5. Build the Production Around the Needs of the Story, Not the Other Way Around

    This should be the standard within every mode of film, but musicals in particular tend to be subject to the lack of imagination on part of studios who think they can stuff a musical-shaped peg into a non-musical hole. They try to negotiate with essential tent poles of the genre and then dare to be surprised when the whole thing caves in on itself. 

    Adapting Wicked onto the big screen proved a tremendous challenge--hence, it took Universal like twenty years to make it work. The biggest stumbling block was probably the sheer scope of the story. 

    A lot of the things that inflated the runtime of the films came down to necessary interstitial material--like establishing shots--that stage shows don't lean on in the same way. The stage show is also skim on things like chase sequences, which fit naturally into the epic fantasy landscape of Wicked, but are difficult to represent onstage. The guard pursuit preceding "Defying Gravity," for example, is not in the stage show, and pt. 2 has even more sequences like this. (This is one of the main reasons why anytime I come across a paid writer griping about how "they already told this story in 2 1/2 hours on stage, why couldn't they just do that on film?" I have to put myself in time-out ...)

    In order to fit the parameters of a normal film, there was reportedly pressure to cut a lot of material from the show. Many of the musical numbers in the film are more important thematically than narratively. You could in theory drop "I'm Not That Girl" or "Thank Goodness" and still understand the story. But not only are those numbers essential pieces for bargaining with the fans, they become important cradles for the emotions of the story to grow. Elphaba and Glinda's final resting places don't feel earned unless we've followed the chain all the way through. Those are steps you can't skip. 

    And so, faced with these restraints, they asked for a bigger container. And on the flip side of two box office runs, I don't think Universal regrets their decision.

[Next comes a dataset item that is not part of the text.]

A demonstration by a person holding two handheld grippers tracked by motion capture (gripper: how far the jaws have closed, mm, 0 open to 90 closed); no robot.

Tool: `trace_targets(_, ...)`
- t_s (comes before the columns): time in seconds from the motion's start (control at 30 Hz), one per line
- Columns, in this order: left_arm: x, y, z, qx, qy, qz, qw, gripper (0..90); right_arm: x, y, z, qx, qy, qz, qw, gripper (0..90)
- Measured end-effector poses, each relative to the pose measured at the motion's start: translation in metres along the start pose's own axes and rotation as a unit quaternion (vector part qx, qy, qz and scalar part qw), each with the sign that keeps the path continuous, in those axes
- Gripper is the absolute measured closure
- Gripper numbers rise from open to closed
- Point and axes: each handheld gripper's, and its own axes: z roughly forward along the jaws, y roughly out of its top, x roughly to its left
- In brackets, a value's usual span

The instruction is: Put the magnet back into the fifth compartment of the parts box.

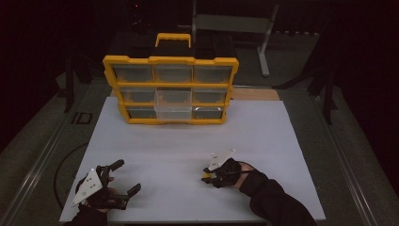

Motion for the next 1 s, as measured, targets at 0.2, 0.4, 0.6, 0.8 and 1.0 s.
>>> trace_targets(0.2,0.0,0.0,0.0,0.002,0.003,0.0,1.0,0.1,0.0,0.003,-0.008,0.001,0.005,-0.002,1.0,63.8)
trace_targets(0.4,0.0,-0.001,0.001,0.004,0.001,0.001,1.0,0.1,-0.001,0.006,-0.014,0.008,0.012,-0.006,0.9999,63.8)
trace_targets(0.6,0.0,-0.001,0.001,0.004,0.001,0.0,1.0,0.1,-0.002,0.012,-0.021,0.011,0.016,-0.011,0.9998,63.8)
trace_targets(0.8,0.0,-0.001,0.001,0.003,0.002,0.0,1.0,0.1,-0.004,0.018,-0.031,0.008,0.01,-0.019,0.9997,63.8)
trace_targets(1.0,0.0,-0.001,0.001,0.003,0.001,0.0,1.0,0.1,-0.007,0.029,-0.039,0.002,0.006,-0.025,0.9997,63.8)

    Of course, much of the reason they were even allowed to ask for that is no doubt because of the formidable fanbase of the original property. That's not something every potential musical project will have. But the broader lesson of shaping your vessel according to the needs of the story is one that has universal applicability. 

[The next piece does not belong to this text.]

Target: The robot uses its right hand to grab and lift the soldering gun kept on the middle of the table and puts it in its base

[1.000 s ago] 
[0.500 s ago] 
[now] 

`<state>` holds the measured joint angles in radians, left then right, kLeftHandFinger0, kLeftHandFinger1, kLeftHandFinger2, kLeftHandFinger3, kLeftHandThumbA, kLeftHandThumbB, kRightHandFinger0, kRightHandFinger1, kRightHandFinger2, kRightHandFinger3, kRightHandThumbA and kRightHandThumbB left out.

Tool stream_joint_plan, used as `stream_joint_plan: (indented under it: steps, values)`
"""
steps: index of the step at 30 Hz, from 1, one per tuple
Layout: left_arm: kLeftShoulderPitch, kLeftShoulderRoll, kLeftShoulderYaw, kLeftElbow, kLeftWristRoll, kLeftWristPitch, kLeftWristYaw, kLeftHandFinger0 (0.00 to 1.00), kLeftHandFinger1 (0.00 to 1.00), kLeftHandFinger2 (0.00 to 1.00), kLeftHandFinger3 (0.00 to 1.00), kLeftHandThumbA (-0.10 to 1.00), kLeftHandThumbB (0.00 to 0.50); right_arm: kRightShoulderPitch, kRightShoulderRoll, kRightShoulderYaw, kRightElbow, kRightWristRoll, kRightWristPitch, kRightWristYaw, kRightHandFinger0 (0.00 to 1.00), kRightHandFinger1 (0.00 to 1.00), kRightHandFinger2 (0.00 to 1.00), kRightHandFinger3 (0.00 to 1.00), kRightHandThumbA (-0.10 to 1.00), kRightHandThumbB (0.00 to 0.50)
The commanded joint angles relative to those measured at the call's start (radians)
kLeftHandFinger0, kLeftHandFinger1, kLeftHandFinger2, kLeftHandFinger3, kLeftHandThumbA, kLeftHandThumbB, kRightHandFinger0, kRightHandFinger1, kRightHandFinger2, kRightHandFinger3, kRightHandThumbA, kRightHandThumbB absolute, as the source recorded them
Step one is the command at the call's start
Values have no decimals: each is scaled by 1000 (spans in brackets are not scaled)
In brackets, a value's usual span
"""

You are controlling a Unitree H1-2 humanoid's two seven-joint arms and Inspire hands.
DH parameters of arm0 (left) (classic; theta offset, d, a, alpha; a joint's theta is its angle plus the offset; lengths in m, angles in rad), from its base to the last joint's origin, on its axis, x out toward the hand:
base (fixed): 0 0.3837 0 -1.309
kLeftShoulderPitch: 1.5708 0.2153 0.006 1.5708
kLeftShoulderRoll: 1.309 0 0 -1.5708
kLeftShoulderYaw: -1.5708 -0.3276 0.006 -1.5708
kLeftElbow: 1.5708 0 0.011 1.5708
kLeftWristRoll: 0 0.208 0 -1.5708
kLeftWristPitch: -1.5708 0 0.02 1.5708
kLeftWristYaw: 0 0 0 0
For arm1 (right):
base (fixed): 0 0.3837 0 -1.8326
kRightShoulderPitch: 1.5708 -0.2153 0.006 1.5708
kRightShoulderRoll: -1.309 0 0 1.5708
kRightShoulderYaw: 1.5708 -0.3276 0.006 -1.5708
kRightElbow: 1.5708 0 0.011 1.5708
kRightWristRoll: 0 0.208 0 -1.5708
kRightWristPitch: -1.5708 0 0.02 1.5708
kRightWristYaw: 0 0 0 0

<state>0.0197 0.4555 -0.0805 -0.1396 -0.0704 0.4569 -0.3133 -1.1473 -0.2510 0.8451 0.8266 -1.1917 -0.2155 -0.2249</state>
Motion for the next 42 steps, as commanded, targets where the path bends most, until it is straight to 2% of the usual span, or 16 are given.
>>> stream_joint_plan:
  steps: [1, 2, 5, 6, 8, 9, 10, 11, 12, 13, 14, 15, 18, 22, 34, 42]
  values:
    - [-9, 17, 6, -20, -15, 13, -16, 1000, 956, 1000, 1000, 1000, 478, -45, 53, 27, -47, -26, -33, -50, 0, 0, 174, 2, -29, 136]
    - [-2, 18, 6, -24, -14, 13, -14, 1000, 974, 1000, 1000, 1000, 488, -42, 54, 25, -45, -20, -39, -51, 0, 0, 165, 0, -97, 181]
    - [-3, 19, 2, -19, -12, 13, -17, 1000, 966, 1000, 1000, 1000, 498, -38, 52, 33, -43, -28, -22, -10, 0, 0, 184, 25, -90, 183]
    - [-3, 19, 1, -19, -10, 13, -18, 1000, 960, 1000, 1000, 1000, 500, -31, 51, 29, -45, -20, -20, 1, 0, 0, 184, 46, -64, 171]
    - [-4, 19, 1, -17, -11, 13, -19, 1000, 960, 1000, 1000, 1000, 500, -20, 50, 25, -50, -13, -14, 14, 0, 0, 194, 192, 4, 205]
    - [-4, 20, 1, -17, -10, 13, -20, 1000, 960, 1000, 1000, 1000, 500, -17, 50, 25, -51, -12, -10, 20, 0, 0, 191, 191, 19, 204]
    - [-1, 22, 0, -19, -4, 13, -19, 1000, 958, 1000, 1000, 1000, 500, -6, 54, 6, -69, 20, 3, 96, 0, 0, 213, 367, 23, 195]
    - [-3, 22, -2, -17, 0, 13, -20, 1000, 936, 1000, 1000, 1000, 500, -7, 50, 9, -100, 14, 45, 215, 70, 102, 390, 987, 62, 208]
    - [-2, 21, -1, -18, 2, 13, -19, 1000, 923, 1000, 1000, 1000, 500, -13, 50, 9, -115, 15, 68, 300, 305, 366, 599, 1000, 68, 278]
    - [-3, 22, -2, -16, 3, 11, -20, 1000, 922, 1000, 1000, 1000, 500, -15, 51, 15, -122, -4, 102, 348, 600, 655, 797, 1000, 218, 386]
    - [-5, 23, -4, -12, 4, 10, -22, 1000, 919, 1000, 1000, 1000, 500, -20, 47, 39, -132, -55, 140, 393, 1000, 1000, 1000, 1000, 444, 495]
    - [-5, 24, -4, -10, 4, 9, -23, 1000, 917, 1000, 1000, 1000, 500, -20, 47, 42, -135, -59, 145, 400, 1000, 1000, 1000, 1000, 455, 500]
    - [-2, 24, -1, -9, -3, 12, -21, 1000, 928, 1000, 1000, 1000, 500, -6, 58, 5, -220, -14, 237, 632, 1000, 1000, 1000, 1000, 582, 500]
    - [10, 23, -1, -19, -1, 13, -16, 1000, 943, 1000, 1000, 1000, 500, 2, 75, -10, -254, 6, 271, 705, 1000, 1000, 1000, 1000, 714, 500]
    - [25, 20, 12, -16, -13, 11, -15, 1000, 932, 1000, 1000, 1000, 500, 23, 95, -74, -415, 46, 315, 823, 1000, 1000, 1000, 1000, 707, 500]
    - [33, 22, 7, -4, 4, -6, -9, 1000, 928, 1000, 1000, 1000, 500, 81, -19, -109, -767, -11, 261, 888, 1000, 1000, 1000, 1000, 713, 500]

    The overarching lesson is that musicals as a form are worth investing in. When you know how to pull them off, they can be impressive, even downright formidable. In Chu's own words

    "... I love this job because we can take big swings. It’s the only medium where you can get thousands of people to build a spaceship, essentially, and take people to another planet.”

    “If you’re not going to take a giant swing, what are you doing here? This is why I fell in love with movies. Watching ‘E.T.’ or ‘Batman’ or ‘Jaws,’ where we all gather and experience something bigger than ourselves.”

    I think perhaps the hope I had for this movie, that was a little unfair for such a colossal project, was that it was singlehandedly going to turn the tides for how this very stigmatized brand of filmmaking would be perceived by outside eyes. Like, this was going to singlehandedly rescue musicals from the kiddie table. This was going to do what In the Heights, Cyrano, and West Side Story were not able to do. That may have been asking too much from just ... well, two movies, one project. But I'm also coming to appreciate what it means to be a part of a process, to see the life cycle of the musical and its impact unfold over the course of several rounds on the carrousel. 

    No part of me thinks that the fire this movie lit was all just performative, ceremonial, or transitory. Cinema offers many shining lights and many safe spaces, yet the musical has always been uniquely equipped to capture the imagination of the masses. And the efforts exerted with these two films from thousands of artists have brought so much awareness to what it looks like when that potential is realized. Something like that's bound to have an echo. 

    I look forward to seeing where Hollywood takes the genre next, and vice-versa.